REQUIRED WORK
Search the records for the word "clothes". Copy every line where it appears.

SOURCE INFORMATION
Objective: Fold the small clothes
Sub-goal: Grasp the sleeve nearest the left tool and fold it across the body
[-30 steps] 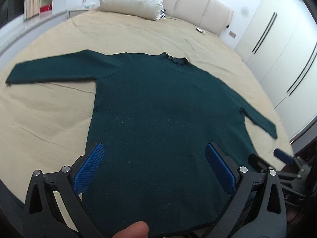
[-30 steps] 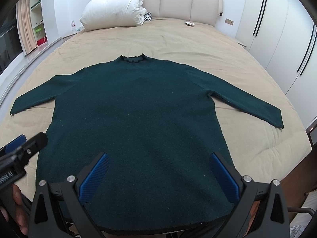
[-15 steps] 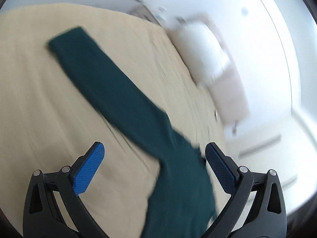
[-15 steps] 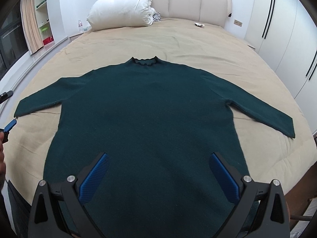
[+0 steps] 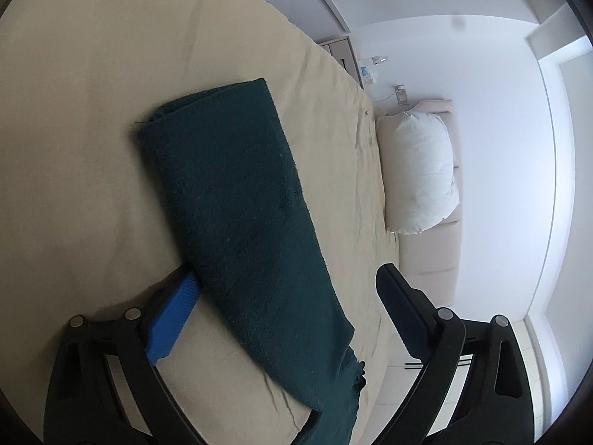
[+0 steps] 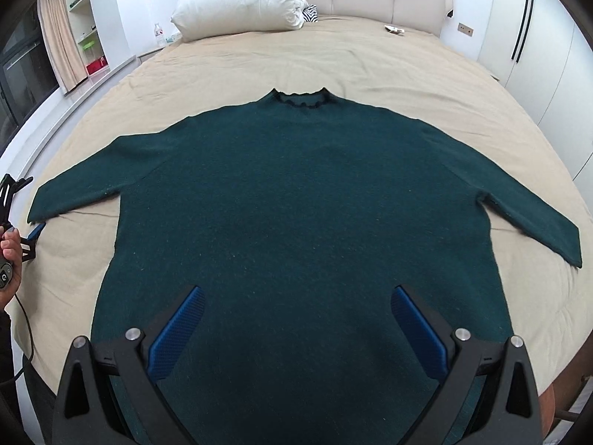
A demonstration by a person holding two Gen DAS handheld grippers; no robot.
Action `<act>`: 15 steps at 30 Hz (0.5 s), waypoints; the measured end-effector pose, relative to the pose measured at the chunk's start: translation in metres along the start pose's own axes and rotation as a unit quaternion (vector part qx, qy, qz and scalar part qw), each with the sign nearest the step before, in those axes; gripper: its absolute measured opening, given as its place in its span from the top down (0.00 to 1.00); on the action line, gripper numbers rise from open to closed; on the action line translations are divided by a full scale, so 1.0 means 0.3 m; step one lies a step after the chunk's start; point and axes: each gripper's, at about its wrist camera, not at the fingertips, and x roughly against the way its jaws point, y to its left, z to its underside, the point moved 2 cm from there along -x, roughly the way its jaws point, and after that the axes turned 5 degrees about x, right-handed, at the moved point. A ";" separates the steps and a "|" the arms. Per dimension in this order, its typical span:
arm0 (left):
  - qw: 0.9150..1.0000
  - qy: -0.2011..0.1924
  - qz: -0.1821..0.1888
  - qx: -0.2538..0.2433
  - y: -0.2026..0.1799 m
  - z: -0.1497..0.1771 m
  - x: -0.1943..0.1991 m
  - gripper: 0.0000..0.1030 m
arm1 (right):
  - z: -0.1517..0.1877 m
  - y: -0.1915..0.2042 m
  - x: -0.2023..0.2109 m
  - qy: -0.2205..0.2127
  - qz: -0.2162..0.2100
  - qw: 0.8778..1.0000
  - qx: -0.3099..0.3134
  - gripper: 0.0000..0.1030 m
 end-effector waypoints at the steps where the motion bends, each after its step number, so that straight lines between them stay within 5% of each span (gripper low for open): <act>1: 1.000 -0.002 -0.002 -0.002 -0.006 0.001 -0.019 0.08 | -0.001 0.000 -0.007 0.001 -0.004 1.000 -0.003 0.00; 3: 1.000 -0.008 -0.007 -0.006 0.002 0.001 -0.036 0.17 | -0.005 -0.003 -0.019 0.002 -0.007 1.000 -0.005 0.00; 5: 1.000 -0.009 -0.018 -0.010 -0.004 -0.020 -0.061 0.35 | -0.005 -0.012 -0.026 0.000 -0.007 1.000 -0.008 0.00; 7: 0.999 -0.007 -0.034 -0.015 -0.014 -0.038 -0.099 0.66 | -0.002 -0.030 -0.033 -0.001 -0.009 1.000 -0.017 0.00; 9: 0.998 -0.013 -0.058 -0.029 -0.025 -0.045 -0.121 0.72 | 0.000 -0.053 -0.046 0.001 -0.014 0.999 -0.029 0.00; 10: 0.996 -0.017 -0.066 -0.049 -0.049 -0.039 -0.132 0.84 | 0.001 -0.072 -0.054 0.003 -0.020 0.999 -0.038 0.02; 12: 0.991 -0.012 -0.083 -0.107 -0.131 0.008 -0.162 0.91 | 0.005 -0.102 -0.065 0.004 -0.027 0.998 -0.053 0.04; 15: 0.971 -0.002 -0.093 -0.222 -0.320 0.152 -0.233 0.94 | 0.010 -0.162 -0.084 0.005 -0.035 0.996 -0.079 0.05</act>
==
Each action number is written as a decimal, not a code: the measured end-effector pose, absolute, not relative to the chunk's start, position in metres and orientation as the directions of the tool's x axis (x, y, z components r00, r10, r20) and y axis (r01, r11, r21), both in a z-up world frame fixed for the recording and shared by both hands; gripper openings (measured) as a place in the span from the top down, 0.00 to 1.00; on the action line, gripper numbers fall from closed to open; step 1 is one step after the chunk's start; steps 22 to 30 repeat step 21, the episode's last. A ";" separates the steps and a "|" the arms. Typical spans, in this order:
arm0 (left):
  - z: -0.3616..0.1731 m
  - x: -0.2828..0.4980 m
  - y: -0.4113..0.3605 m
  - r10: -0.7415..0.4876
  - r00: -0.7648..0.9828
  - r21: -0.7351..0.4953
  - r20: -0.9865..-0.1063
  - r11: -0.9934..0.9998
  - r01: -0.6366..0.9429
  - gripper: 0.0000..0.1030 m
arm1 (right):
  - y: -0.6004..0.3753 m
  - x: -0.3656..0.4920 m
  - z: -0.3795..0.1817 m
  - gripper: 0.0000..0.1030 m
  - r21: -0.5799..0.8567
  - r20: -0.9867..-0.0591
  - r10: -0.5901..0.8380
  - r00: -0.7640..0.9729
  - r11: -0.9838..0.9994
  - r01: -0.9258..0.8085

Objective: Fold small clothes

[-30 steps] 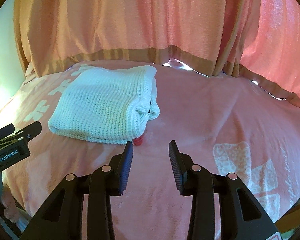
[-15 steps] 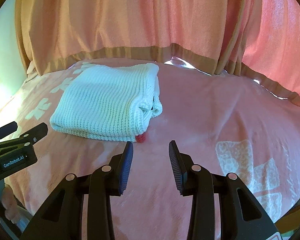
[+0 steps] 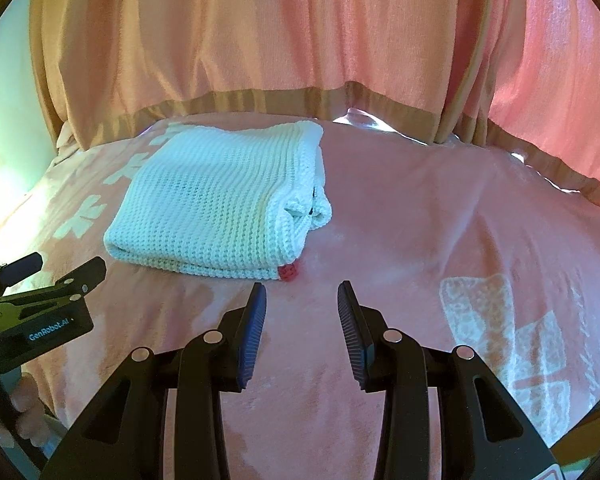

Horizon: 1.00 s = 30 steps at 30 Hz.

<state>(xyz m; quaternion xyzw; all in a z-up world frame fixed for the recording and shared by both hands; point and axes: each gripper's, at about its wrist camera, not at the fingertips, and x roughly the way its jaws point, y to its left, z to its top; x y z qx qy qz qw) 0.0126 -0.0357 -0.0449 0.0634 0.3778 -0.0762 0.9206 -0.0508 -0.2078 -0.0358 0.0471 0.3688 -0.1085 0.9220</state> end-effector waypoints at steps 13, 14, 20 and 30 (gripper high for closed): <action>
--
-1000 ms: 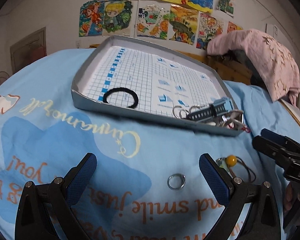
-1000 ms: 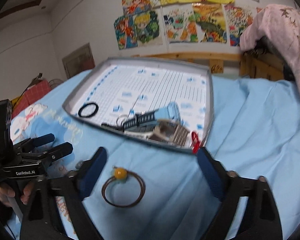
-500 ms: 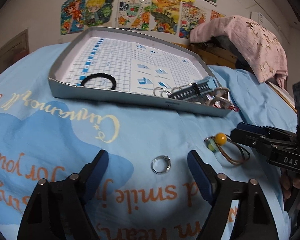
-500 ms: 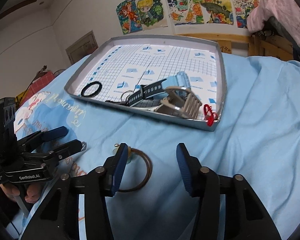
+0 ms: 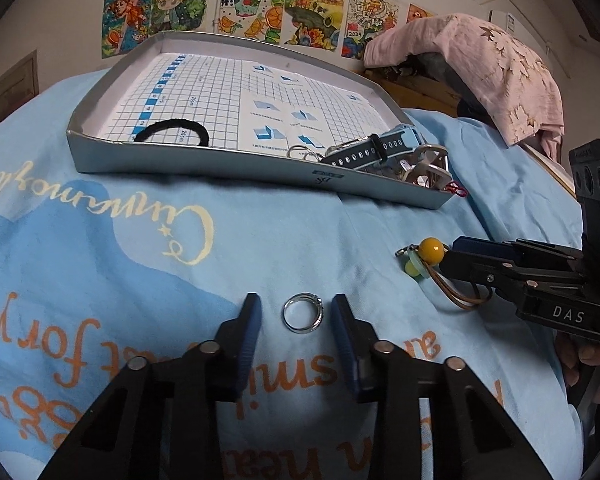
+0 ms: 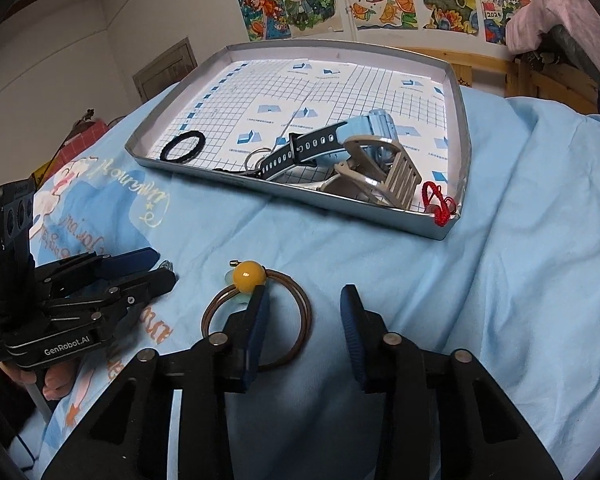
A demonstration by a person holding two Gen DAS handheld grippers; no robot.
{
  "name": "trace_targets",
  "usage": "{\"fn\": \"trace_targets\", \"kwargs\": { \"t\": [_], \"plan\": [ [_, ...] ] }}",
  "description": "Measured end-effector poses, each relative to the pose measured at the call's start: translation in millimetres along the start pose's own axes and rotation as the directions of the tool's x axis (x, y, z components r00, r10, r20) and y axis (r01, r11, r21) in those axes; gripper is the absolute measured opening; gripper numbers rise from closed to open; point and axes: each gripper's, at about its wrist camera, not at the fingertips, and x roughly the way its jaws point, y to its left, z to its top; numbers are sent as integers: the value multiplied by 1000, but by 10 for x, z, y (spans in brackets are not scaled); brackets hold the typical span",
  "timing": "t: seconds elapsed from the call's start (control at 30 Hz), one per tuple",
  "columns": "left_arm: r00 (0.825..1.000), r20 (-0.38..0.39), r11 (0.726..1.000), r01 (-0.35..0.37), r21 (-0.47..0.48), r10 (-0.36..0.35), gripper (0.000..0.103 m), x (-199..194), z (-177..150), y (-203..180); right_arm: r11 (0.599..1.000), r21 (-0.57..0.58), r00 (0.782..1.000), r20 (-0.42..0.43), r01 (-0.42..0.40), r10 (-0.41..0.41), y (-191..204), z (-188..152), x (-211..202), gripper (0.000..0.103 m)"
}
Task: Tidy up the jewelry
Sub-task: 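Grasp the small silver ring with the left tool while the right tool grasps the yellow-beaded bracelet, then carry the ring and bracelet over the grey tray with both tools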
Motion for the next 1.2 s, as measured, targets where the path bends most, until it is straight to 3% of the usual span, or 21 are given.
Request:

TASK SOLUTION
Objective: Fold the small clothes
Objective: Fold small clothes

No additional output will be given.